Follow along for a breakdown of the architecture that makes OmniGen possible, an exploration of the models capabilities, and a demonstration for how to run OmniGen and test the model using a DigitalOcean GPU Droplet.
OmniGen is comprised of a two part composite of a Variational AutoEncoder (VAE) and large pretrained Transformer. The VAE functionally extracts visual features from the images continuously, while the Transformer generates images based on the input conditions. Specifically, these are the VAE from Stable Diffusion XL which was frozen during training, and the Transformer model was initialized with Microsoft’s Phi-3. This allows a functional connection between the strength of the VAE with the a Transformer that has inherited a signficant understanding of textual processing capability. Put together, this creates a simple but strong pipeline that prevents the need for additional encoders in the model, which simplifies the pipeline significantly. OmniGen inherently encodes conditional information by itself. “Furthermore, OmniGen jointly models text and images within a single model, rather than independently modeling different input conditions with separate encoders as in existing works which lacks interaction between different modality conditions” Source.

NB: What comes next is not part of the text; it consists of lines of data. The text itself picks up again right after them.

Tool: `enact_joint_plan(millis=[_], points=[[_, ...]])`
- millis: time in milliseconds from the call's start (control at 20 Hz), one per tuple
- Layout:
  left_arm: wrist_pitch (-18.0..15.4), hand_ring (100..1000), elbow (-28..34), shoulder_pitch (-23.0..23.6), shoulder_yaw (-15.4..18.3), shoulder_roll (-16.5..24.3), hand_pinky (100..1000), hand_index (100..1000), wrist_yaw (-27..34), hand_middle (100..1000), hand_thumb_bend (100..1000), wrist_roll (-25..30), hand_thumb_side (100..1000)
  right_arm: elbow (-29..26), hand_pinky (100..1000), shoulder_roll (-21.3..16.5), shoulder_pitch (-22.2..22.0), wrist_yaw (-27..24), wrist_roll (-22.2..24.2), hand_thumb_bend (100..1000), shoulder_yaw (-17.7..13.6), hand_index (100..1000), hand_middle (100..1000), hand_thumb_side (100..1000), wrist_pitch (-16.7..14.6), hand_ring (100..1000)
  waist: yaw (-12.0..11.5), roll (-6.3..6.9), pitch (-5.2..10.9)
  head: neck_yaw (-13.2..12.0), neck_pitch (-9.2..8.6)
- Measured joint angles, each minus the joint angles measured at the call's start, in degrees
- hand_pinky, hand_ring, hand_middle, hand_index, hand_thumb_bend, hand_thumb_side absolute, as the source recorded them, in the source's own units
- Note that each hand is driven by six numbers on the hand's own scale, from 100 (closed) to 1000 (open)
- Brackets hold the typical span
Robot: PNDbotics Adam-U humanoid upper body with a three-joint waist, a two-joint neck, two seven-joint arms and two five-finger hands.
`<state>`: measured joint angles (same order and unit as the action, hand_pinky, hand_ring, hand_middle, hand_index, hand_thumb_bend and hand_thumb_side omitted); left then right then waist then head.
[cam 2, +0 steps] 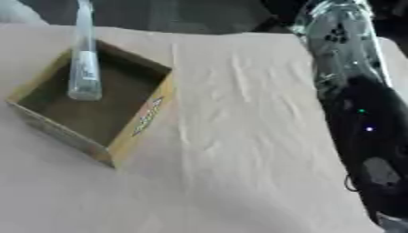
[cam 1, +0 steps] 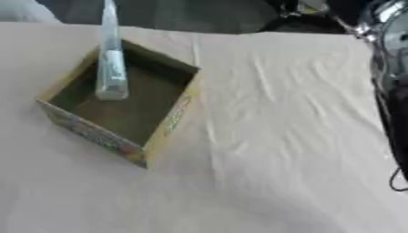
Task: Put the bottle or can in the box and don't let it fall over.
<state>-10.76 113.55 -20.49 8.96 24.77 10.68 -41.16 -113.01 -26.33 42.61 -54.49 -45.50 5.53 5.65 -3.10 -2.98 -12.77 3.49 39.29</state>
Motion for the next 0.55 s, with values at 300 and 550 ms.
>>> enact_joint_plan(millis=[300, 550], points=[[2.1, 947, 0.0, 2.1, -0.3, 0.5, 1000, 860, 0.0, 1000, 200, 1.5, 778, -0.3, 755, -1.6, -8.2, 21.7, 3.2, 749, -2.8, 890, 800, 188, -0.5, 555, 1.8, 0.92, 0.2, -1.7, 0.48], [3.6, 955, 0.0, 3.9, -0.4, 1.0, 1000, 867, 0.0, 1000, 183, 3.1, 794, -0.3, 828, 0.8, -12.5, 35.1, 3.0, 735, -3.4, 893, 878, 163, -2.3, 667, 3.2, 1.81, 0.32, -2.3, 0.94]])
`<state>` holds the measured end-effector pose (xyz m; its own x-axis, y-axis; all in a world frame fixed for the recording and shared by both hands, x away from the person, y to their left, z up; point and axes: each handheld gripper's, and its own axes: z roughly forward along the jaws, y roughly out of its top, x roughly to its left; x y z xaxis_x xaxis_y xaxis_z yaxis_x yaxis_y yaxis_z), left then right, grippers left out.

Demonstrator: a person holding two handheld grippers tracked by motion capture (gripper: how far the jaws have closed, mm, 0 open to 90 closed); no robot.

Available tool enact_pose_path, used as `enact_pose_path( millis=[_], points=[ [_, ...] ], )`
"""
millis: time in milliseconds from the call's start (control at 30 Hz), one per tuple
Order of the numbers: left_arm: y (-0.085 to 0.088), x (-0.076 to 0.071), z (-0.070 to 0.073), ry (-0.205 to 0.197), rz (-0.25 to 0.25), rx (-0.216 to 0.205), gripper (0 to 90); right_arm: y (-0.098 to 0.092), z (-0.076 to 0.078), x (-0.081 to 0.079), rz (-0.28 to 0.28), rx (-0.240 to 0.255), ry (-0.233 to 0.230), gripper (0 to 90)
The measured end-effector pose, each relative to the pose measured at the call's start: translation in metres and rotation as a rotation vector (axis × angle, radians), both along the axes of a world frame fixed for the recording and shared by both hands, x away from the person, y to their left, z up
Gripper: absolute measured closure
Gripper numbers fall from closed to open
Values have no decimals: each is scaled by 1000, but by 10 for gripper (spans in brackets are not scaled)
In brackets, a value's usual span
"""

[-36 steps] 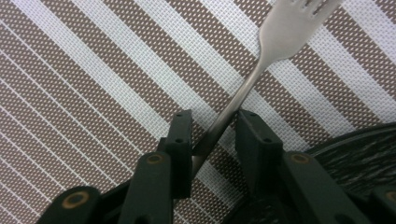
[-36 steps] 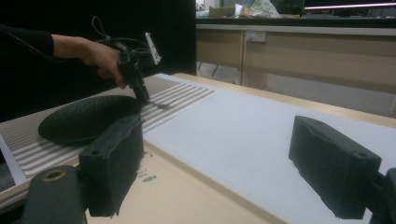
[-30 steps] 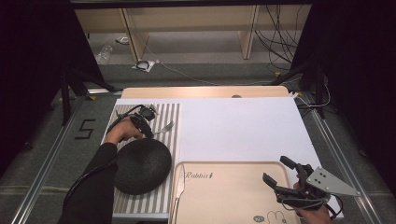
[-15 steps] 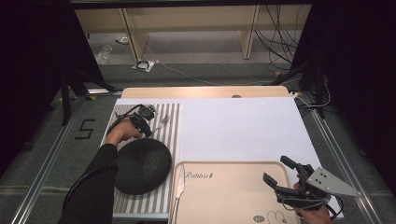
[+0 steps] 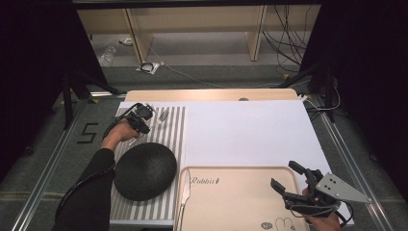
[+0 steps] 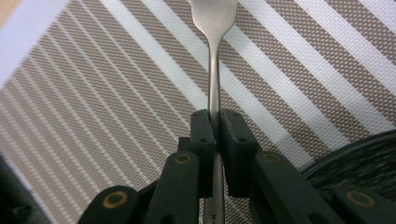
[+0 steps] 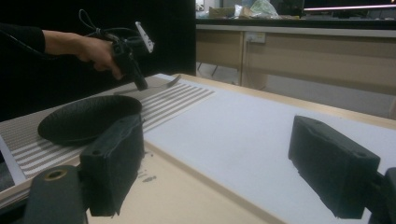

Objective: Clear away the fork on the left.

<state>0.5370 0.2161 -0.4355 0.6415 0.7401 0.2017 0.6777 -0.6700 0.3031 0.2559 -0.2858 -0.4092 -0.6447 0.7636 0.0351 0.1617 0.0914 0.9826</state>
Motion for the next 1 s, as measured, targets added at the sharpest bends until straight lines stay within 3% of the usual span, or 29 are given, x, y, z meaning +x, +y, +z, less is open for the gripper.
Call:
enact_pose_path(
  millis=[133,433,600,1000],
  points=[
    [3,-4,7,-21,2,-2,832,0,0,0,-1,0,-1,192],
    [-4,-25,26,-66,36,-130,832,2,0,0,2,-4,0,192],
    [-8,-35,35,-79,34,-172,832,2,0,-1,1,-2,-1,192],
    [-12,-68,50,-97,30,-380,832,2,0,-1,2,-4,-1,193]
  ],
)
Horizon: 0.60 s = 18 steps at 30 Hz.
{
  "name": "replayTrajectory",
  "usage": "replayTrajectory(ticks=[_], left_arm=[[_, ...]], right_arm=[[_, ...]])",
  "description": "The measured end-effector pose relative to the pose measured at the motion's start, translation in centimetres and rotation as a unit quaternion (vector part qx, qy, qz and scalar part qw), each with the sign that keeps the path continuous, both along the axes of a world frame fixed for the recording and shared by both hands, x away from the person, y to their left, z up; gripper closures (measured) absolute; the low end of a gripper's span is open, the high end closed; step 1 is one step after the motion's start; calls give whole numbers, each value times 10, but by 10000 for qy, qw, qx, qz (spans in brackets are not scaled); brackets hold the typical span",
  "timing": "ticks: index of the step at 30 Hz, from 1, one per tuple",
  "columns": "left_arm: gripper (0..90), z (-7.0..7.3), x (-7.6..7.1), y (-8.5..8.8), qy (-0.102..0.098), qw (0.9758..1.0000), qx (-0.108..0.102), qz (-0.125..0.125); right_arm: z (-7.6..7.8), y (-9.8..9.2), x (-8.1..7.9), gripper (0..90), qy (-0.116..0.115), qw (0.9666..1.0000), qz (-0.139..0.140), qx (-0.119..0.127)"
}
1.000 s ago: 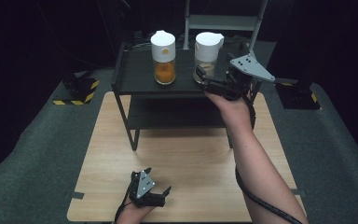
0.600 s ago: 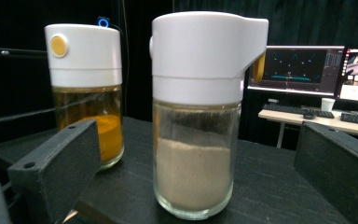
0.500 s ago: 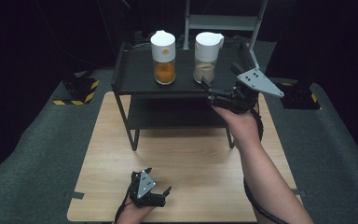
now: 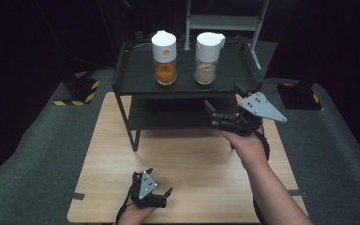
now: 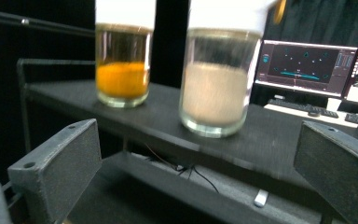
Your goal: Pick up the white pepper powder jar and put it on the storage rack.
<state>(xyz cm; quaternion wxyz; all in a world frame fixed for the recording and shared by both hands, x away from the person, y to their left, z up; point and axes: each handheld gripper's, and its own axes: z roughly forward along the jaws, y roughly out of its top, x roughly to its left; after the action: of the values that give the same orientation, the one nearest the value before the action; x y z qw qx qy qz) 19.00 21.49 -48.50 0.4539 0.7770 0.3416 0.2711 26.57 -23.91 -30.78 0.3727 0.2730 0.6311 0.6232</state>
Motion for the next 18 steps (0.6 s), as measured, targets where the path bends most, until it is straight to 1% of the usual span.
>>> replayTrajectory(ticks=[7,10,16,18], left_arm=[[7,-1,-1,-1,-51,10000,44,-18],[7,0,-2,-2,-73,9999,79,-43],[7,0,-2,-3,-67,9999,106,-37],[7,0,-2,-3,-66,9999,113,-39]], right_arm=[[-24,-8,-13,0,23,10000,12,-73],[-33,-11,-18,1,60,9998,-23,-164],[-51,-16,-27,1,128,9995,-82,-259],[-57,-19,-31,1,170,9993,-92,-331]])
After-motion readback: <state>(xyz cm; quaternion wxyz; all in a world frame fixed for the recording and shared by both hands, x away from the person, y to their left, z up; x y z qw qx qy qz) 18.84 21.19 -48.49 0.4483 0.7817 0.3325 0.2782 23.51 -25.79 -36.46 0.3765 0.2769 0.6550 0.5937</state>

For the attention mechanism, they use a modified version of the causal attention mechanism. Specifically, the mechanism works by applying causal attention to each element in the sequence, and simultaneously applu bidirectional attention within each image sequence. This makes it possible for each patch to “pay attention” to the other parts of the image and ensure that each image can only consider image or text sequences that have previously appeared Source.
To generate an image, they randomly sample a Gaussian noise and apply flow matching to predict the target velocity, and iterate the set number of inference steps to generate the images latent representation. The VAE then decodes the value into the final image output Source.
OmniGen is capable of numerous tasks, but, more importantly, abstracts away extra steps from the increasibly long process of image generation/editing with AI technologies. Let’s briefly overview each of them before jumping into the coding demo.
Now that we have walked through everything OmniGen brings to the table, we are ready to begin the code demo. In order to proceed, we highly recommend using a DigitalOcean GPU Droplet powered by cloud GPU to run this demo. It will guarantee significantly faster results than the HuggingFace Space.
To follow along on a GPU Droplet, please consult this tutorial on setting up the environment, and follow the steps within, before continuing.
Once you have succesfully SSH’d into your Droplet, we can continue. First, we need to make sure we are in the right directory & clone our repo. Paste the following command into the terminal:
cd ../home
sudo apt-get install git-lfs
git-lfs clone https://huggingface.co/spaces/Shitao/OmniGen
cd OmniGen/
pip3 install requirements.txt
This will do everything we need to setup the environment with all the packages needed to run OmniGen. All that’s left is to run the demo!
python3 app.py --share
Click the shareable public link to open the Gradio application in any browser window.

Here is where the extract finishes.